Es blieb Lady Linham erspart, nach einer passenden Antwort zu suchen, denn in diesem Augenblick kündigte der Butler das Eintreffen eines weiteren Besuchers an. Da es bereits nach elf Uhr war, hatte er seinen Posten am Eingang des Saales verlassen, um die Lakaien beim Einschenken der Getränke zu beaufsichtigen. Als er den späten Gast erkannte, eilte er umgehend zur Türe des Ballsaales zurück. »Seine Gnaden, der Herzog von Wellbrooks!« verkündete er mit eindrucksvoller Stimme.

Erwartungsvolle Ruhe senkte sich über den Saal, als seien sämtliche Gespräche mit einem Male verstummt. Alle blickten gespannt die Treppe empor. Lady Linham wandte sich um, ein Triumphgefühl leuchtete in ihren Augen. Er war doch noch gekommen! Fast hätte sie die Hoffnung schon aufgegeben. Erst die Tatsache, daß Seine Gnaden unter ihren Gästen weilte, machte den Abend zu einem beneidenswerten Erfolg. Wellbrooks gehörte zu den besten Kreisen, er war in vieler Hinsicht tonangebend, einer der begehrtesten Junggesellen Londons. Natürlich, er war Lady Linhams Neffe. Und doch hatte sie nicht damit rechnen dürfen, daß seine verwandtschaftlichen Gefühle so weit gehen könnten, den Ball seiner Cousine zu besuchen. Er mied für gewöhnlich alle Veranstaltungen, die zu Ehren von Debütantinnen stattfanden. Nicht einmal Miss Morgans Ball, der letzte Woche gegeben wurde, hatte er mit seiner Anwesenheit beehrt. Und dabei galt Miss Morgan als die hübscheste Debütantin dieser Saison. Aber zu Julies Ball war er gekommen!

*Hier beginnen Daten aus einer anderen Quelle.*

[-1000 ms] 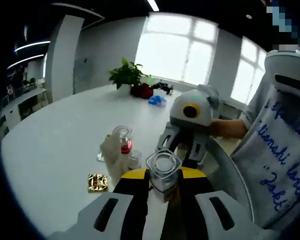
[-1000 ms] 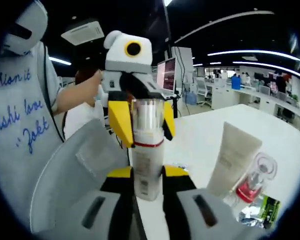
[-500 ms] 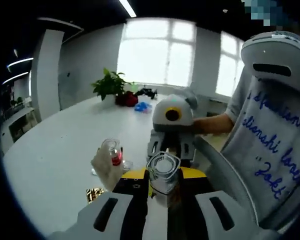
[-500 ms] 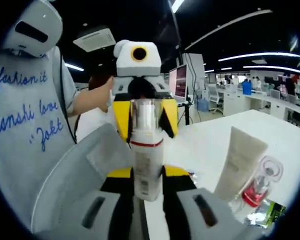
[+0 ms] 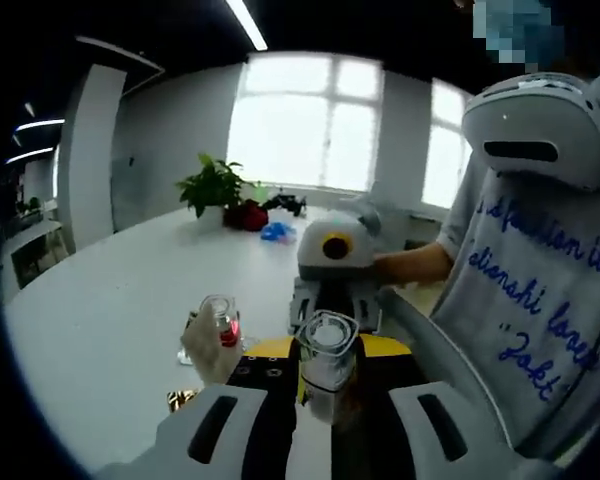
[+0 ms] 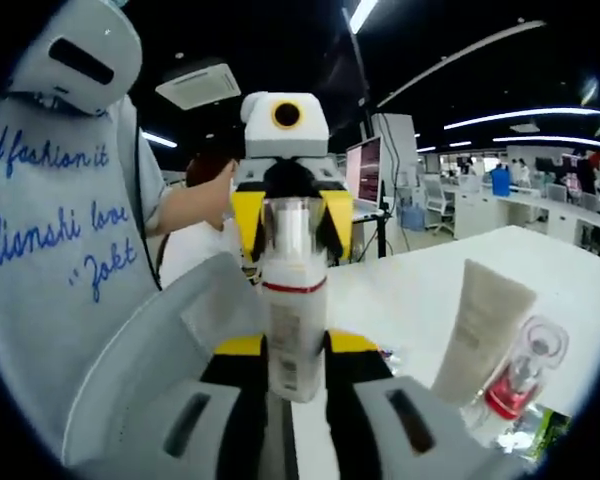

Nun stand der Herzog auf der obersten Stufe der Treppe und ließ seinen Blick langsam über die anwesenden Gäste schweifen. Nichts als unverhohlene Langeweile spiegelte sich auf seinem Gesicht. Das Aufsehen, das sein Erscheinen erregte, konnte ihm unmöglich entgangen sein. Und doch war er es viel zu gewöhnt, um sich etwas anmerken zu lassen. Seit seinem ersten Erscheinen in der Öffentlichkeit hatte man ihn umschmeichelt und hofiert. Stets hatte man ihm das Gefühl gegeben, etwas Besonderes zu sein. Ein seltenes Schmuckstück, das jeder gerne für seine Familie gewinnen wollte.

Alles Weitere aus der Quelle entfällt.